"Um povo livre sabe que é responsável pelos atos do seu governo. A vida pública de uma nação não é um simples espelho do povo. Deve ser o fórum de sua autoeducação política. Um povo que pretenda ser livre não pode jamais permanecer complacente face a erros e falhas. Impõe-se a recíproca autoeducação de governantes e governados. Em meio a todas as mudanças, mantém-se uma constante: a obrigação de criar e conservar uma vida penetrada de liberdade política."

Karl Jaspers

julho 13, 2011

O DINHEIRODUTO DO BNDES .

A veemente rejeição da proposta de megafusão entre o Grupo Pão de Açúcar e os Supermercados Carrefour pelo sócio preferencial, o grupo francês Casino, joga novo foco de luz na atuação do BNDES, especialmente no açodamento com que havia aprovado e recomendado o projeto.

Baseado em avaliação de cinco bancos e consultorias de peso (Santander, Goldman Sachs, Messier-Maris, Rothschild e Merril Lynch), o Grupo Casino torpedeou, nesta terça-feira, a iniciativa do presidente do Grupo Pão de Açúcar, Abilio Diniz.

A partir do relato do correspondente Andrei Netto, ficamos sabendo que o Conselho de Administração do Grupo Casino definiu o projeto da megafusão como "contrário aos interesses dos acionistas, baseado numa estratégia errada e em estimativas de sinergias fortemente superdimensionadas".

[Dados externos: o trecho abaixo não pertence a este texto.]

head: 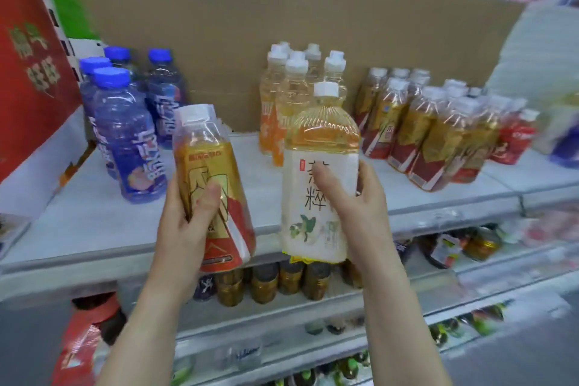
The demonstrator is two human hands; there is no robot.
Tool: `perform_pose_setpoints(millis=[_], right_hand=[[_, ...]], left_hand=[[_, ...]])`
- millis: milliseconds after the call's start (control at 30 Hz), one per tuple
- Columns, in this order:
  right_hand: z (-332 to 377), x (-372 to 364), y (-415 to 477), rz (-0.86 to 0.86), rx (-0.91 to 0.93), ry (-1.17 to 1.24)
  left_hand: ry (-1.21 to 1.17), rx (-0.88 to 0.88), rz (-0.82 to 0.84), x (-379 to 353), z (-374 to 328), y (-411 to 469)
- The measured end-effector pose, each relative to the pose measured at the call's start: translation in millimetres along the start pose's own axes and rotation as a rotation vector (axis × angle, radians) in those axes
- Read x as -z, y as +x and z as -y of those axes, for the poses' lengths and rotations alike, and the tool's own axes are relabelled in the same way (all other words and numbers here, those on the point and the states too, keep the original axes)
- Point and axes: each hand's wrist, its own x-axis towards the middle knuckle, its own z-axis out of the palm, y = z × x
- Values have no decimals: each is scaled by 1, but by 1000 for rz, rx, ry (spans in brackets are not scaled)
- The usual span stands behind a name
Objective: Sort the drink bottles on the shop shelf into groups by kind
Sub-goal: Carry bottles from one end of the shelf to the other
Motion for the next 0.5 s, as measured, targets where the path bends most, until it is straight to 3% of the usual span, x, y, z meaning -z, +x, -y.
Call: perform_pose_setpoints(millis=[267,500], right_hand=[[-10,147,-23,-152,-46,-16],[-19,298,-20,-250,-59,-60]], left_hand=[[-21,132,145,-122,36,-47],[169,35,154,-279,57,-85]])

Depois de proclamar sucessivamente que o negócio é "de interesse nacional", "bom para todos" e "bom para o Pão de Açúcar", o empresário Abilio Diniz teve de ouvir dos membros do Conselho de Administração do sócio francês, reunidos em Paris, que sua proposta não é boa nem mesmo para o Pão de Açúcar.

Ficou dito, também, que um investimento em ações do Carrefour é "arriscado, em razão das dúvidas expressas pelos mercados sobre sua estratégia".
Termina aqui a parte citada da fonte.